Reproduce the listing below from the line with "(135, 283): 0" to the line with "object at (151, 74), step", both lines included, character for character, minus any pictures.

*** Opening of INFORMATION ***

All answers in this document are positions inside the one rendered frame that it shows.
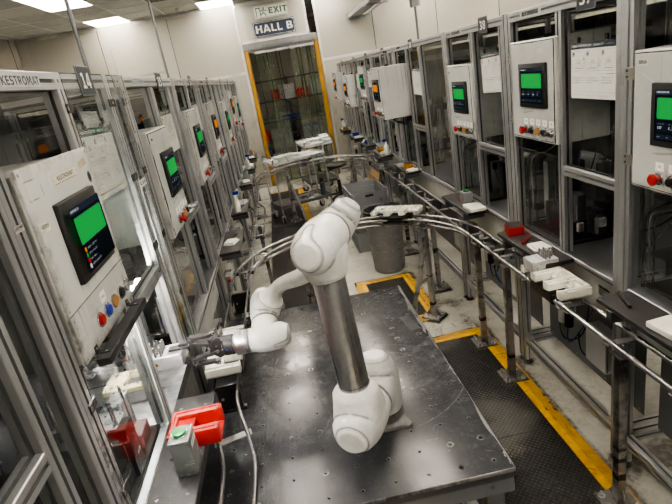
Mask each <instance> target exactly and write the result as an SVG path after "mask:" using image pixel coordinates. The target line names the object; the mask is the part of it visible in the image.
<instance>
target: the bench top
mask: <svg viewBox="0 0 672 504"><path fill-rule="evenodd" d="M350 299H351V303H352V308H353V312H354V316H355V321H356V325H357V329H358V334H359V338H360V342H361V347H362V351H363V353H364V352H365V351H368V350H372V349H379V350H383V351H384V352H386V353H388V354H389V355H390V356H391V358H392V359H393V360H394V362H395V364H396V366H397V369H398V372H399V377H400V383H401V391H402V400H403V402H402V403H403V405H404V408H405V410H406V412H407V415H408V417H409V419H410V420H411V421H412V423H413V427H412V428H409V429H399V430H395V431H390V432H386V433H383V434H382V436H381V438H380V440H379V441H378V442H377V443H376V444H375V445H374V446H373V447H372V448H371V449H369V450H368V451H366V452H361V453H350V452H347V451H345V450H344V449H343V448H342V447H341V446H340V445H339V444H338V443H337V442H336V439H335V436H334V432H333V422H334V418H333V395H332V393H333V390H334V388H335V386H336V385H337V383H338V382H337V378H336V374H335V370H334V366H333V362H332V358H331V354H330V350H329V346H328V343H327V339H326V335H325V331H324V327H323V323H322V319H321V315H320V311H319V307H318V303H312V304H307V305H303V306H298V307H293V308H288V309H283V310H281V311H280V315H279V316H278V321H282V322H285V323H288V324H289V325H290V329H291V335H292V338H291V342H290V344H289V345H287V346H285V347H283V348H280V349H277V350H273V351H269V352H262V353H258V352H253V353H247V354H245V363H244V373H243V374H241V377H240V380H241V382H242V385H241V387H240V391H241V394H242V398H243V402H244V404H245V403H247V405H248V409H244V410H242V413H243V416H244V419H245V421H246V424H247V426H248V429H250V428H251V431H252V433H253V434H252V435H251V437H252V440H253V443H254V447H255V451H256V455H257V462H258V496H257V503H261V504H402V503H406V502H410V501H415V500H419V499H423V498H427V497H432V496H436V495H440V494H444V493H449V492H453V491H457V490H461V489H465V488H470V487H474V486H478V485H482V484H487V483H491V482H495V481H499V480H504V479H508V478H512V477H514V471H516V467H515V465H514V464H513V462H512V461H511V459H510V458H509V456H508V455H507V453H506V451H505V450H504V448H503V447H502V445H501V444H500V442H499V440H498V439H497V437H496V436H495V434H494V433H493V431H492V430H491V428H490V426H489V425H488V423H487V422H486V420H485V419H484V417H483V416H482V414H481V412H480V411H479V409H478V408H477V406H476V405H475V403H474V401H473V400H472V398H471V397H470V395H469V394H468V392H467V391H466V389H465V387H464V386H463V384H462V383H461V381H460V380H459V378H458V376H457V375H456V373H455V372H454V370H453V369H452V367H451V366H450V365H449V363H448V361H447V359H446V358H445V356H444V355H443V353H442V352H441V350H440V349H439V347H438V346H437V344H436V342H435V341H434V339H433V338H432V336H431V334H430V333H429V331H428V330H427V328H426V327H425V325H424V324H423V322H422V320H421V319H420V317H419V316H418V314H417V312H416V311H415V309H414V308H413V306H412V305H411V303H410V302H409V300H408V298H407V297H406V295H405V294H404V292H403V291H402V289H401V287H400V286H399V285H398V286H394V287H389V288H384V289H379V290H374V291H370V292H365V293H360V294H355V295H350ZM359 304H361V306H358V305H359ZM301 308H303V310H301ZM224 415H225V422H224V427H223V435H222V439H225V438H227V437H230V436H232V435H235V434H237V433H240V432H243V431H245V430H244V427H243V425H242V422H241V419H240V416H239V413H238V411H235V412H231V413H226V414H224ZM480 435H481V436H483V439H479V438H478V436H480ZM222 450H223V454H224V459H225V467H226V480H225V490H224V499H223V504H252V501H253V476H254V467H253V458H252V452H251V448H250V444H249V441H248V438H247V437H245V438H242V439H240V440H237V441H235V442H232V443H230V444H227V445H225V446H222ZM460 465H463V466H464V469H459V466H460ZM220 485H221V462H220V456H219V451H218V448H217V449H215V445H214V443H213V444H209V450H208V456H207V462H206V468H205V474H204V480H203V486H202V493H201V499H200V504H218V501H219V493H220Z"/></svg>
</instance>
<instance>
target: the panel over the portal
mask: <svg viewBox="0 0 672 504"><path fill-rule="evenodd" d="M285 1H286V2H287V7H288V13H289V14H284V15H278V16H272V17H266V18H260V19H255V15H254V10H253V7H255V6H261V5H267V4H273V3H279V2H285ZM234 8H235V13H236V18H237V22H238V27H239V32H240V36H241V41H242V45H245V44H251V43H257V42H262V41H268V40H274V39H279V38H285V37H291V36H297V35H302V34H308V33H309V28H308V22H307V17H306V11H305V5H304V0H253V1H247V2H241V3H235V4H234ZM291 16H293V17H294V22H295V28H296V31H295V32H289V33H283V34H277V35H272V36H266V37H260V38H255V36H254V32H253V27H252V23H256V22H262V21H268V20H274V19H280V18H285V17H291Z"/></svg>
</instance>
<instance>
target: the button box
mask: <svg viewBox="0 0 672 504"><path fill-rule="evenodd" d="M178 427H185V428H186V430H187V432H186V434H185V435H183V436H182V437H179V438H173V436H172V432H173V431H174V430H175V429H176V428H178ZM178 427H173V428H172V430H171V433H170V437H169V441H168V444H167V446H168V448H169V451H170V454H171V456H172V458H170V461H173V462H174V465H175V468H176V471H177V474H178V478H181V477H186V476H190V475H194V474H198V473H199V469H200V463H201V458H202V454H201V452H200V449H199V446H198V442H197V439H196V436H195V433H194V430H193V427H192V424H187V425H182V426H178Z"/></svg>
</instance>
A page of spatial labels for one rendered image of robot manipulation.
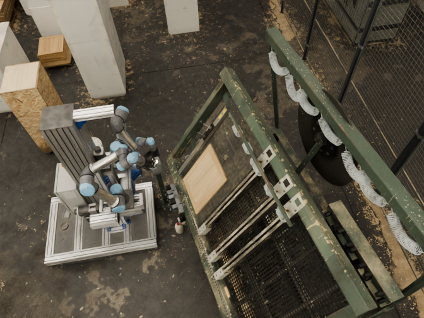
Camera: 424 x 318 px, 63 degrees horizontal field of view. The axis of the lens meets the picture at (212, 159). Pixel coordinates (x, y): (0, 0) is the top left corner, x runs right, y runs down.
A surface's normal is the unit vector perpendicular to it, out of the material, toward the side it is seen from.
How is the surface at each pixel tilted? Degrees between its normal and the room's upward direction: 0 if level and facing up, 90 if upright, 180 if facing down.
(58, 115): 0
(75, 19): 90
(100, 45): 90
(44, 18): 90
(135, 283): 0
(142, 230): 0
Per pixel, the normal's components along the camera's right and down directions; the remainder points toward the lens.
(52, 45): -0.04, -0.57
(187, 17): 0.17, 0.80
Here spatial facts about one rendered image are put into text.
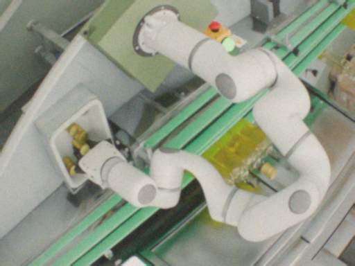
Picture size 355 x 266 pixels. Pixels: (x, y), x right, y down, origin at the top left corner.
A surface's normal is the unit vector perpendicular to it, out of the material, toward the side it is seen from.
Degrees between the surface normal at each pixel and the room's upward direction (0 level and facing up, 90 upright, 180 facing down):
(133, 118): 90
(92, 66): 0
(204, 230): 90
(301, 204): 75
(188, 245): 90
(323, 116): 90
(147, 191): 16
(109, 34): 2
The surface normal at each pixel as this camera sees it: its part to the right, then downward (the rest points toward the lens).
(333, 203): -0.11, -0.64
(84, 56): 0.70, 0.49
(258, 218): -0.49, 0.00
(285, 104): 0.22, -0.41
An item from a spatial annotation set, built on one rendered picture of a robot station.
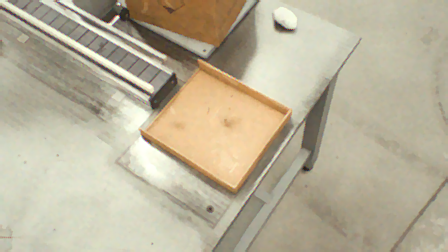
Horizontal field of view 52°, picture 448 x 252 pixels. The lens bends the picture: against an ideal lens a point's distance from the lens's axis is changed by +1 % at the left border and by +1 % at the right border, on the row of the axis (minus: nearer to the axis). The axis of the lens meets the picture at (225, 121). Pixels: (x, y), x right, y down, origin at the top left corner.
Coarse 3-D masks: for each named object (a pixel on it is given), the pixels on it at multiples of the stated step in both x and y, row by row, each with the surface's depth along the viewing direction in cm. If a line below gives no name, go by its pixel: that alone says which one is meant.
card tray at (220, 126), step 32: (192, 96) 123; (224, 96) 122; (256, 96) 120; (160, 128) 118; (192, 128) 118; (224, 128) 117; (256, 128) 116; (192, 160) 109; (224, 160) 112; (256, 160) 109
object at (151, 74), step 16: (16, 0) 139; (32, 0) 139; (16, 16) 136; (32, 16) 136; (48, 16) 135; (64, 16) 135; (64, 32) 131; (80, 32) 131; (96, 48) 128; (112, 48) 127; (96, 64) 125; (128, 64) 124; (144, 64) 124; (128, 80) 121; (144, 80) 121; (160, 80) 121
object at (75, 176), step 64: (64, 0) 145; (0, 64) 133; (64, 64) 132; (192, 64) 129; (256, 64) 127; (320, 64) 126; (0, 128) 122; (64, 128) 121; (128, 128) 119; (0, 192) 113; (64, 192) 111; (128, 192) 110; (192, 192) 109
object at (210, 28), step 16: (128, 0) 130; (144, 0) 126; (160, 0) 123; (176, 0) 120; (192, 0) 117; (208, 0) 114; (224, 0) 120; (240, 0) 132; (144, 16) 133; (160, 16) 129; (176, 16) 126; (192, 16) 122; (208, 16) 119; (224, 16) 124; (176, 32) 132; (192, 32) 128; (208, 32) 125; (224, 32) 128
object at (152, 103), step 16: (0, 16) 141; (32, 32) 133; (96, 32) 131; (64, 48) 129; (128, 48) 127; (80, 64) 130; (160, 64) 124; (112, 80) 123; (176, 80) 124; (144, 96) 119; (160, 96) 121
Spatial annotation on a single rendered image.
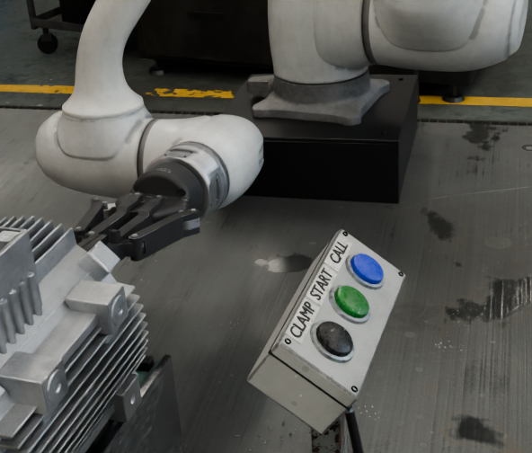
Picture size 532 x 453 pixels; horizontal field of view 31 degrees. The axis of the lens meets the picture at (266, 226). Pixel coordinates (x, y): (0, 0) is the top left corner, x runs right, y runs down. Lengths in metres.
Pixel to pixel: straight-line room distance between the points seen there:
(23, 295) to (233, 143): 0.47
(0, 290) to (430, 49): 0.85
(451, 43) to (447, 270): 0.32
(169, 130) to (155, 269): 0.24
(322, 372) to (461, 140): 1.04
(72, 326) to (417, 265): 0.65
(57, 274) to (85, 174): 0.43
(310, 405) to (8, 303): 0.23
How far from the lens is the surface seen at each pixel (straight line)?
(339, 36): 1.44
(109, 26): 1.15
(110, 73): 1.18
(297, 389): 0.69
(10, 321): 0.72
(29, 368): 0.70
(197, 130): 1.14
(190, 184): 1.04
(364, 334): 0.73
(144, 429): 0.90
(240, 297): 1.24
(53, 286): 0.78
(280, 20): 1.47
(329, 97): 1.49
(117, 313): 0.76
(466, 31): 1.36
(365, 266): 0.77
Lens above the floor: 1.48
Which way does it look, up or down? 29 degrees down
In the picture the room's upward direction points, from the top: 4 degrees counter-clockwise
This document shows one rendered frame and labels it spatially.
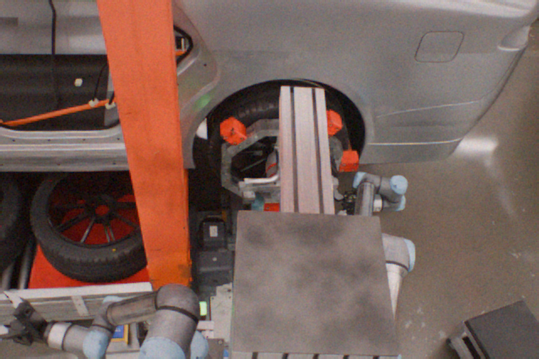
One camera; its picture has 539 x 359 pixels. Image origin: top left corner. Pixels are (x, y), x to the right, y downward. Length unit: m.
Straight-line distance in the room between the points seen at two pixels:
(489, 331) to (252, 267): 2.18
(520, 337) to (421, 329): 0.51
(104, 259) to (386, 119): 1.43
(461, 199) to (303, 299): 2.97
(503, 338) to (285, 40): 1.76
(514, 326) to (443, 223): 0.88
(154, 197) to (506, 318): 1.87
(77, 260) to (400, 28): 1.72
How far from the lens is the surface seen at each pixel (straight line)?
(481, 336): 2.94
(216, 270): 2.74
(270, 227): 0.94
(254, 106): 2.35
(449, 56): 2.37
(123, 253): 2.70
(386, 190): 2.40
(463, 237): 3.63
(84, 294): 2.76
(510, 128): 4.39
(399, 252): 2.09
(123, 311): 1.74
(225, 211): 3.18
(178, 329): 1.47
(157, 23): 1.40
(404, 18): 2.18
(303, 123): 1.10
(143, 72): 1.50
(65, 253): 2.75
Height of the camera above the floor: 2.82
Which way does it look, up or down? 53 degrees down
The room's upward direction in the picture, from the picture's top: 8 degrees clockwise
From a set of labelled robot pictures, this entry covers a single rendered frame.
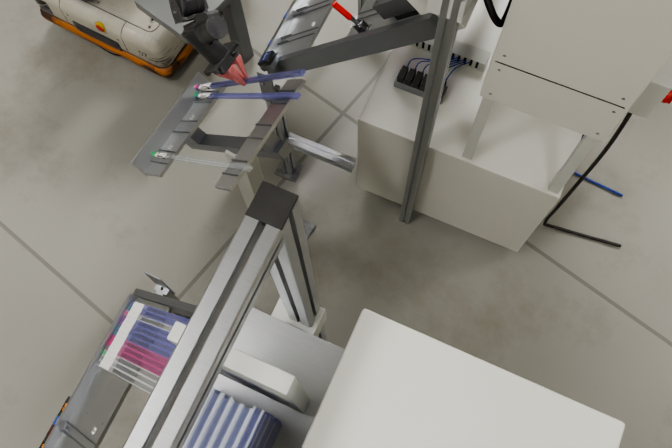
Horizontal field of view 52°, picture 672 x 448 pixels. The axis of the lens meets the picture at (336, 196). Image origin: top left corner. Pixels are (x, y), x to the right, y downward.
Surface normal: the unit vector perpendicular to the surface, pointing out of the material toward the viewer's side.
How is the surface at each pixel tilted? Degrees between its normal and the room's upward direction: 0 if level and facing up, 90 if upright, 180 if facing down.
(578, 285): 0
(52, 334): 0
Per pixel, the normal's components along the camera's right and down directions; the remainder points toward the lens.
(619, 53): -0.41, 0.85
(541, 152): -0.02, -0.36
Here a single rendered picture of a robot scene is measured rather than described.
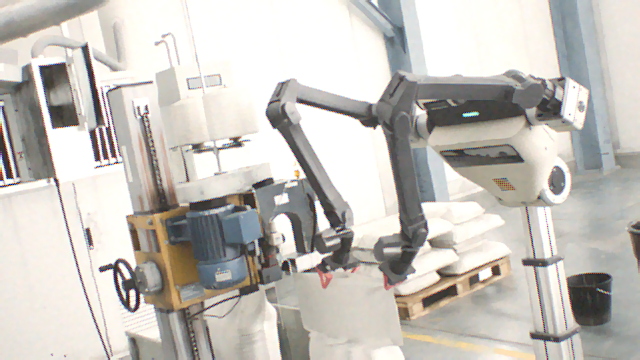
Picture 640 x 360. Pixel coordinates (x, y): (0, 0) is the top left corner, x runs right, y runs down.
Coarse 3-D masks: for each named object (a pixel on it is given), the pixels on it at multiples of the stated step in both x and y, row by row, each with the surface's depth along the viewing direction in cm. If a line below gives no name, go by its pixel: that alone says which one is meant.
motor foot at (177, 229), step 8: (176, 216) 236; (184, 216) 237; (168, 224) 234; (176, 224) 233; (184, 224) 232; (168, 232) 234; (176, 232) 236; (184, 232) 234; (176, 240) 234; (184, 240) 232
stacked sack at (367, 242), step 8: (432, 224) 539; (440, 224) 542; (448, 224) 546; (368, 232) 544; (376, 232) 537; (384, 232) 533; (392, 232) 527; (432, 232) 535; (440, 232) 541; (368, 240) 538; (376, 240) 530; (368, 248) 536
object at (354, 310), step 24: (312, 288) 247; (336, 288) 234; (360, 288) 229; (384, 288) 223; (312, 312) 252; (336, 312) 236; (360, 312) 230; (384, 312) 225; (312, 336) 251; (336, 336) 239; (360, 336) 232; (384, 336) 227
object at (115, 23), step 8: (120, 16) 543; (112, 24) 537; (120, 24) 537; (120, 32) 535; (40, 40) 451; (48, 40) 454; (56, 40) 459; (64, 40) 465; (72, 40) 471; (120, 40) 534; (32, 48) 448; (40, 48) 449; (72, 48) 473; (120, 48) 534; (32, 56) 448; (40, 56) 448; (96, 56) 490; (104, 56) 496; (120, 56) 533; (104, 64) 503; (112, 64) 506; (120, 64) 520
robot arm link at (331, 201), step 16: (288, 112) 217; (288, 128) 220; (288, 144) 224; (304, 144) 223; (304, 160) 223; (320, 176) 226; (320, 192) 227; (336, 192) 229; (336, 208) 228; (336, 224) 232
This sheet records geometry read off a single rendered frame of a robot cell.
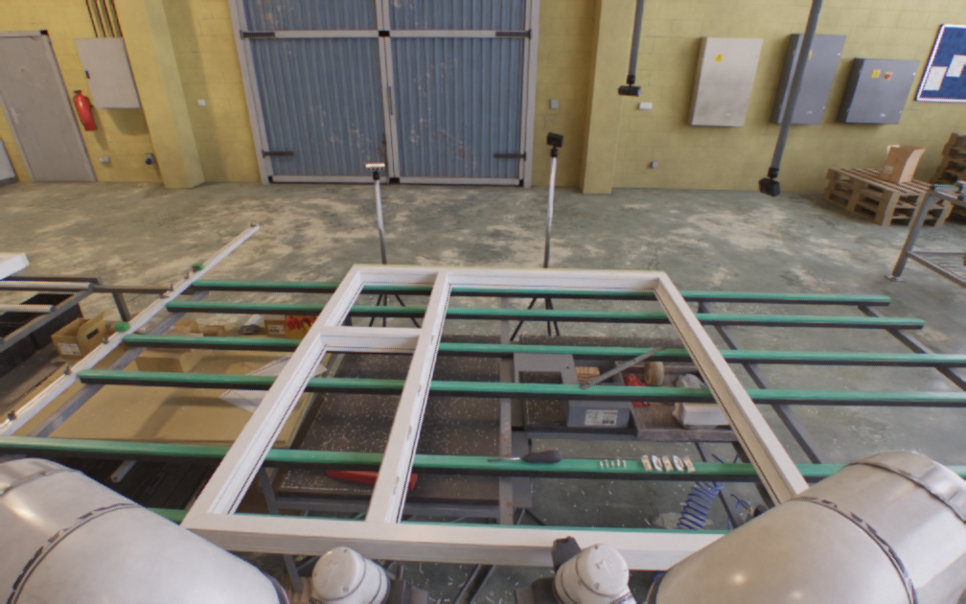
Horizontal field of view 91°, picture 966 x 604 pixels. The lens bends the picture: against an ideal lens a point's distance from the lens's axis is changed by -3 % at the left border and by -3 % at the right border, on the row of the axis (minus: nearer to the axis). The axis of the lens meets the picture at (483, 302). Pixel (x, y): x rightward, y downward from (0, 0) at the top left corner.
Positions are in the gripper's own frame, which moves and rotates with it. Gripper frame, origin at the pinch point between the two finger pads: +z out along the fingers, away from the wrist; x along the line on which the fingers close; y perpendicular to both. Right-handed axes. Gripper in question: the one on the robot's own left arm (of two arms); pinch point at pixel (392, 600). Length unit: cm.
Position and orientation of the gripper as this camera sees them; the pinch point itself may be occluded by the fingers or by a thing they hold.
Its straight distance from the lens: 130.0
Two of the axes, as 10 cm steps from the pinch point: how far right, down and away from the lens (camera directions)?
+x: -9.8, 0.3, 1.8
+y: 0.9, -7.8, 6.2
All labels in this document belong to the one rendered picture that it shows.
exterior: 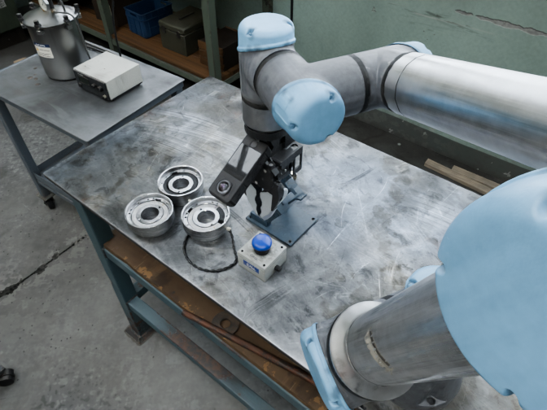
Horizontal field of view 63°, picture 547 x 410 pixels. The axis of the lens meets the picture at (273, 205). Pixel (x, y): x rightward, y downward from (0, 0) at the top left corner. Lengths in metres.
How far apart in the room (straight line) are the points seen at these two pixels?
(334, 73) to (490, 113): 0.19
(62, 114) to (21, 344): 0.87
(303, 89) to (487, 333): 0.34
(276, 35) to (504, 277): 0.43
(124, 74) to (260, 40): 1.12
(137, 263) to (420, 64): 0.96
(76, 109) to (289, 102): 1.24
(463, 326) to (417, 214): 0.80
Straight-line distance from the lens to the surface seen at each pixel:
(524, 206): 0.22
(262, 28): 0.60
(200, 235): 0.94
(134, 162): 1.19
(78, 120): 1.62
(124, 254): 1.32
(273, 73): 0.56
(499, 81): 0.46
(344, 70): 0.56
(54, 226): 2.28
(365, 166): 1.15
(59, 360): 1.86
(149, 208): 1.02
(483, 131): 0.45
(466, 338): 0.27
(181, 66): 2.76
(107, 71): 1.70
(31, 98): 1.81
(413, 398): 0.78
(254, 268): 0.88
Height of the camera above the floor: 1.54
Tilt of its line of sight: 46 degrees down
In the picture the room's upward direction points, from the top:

*** Close of INFORMATION ***

• REPLY:
(135, 283): 0
(142, 230): 0
Per pixel, the normal's components along the camera's right and down directions; the remainder points toward the lens.
(52, 45): -0.04, -0.57
(187, 17): 0.17, 0.80
Here spatial facts about one rendered image are put into text.
Picture size 355 x 266 pixels. Pixels: (x, y), x right, y down, origin at the top left corner.
A surface's normal is the unit vector perpendicular to it, out of the material, toward the side it is seen from.
Degrees between the surface normal at each pixel and the room's upward direction (0 level and facing up, 90 upright, 180 facing down):
(133, 118): 90
(92, 66): 0
(204, 230): 90
(301, 204): 75
(188, 245): 90
(323, 116): 90
(147, 191): 16
(109, 34): 2
The surface normal at each pixel as this camera sees it: its part to the right, then downward (the rest points toward the lens).
(333, 203): -0.11, -0.64
(84, 56): 0.70, 0.49
(258, 218): -0.49, 0.00
(285, 104): 0.22, -0.41
An item from a spatial annotation set, built on one rendered picture of a robot station.
Horizontal field of view 52°, picture 448 x 252 pixels. The lens bends the picture: against an ideal lens a point's distance from the lens's axis is changed by +1 % at the left border and by +1 % at the right border, on the row of the axis (minus: nearer to the axis). The axis of the lens meets the picture at (225, 121). Pixels: (x, y), x right, y down, origin at the top left corner.
Coarse 3-D masks: for each named object (a pixel on it is given), the pixels on it at multiples of the stated step in both x and y, row by row, each with the surface's depth along the viewing direction in cm. If a line below gives no name, go by its pixel: that alone says which one is meant.
card tray at (220, 126), step 32: (192, 96) 123; (224, 96) 122; (256, 96) 120; (160, 128) 118; (192, 128) 118; (224, 128) 117; (256, 128) 116; (192, 160) 109; (224, 160) 112; (256, 160) 109
object at (151, 74), step 16: (16, 0) 139; (32, 0) 139; (16, 16) 136; (32, 16) 136; (48, 16) 135; (64, 16) 135; (64, 32) 131; (80, 32) 131; (96, 48) 128; (112, 48) 127; (96, 64) 125; (128, 64) 124; (144, 64) 124; (128, 80) 121; (144, 80) 121; (160, 80) 121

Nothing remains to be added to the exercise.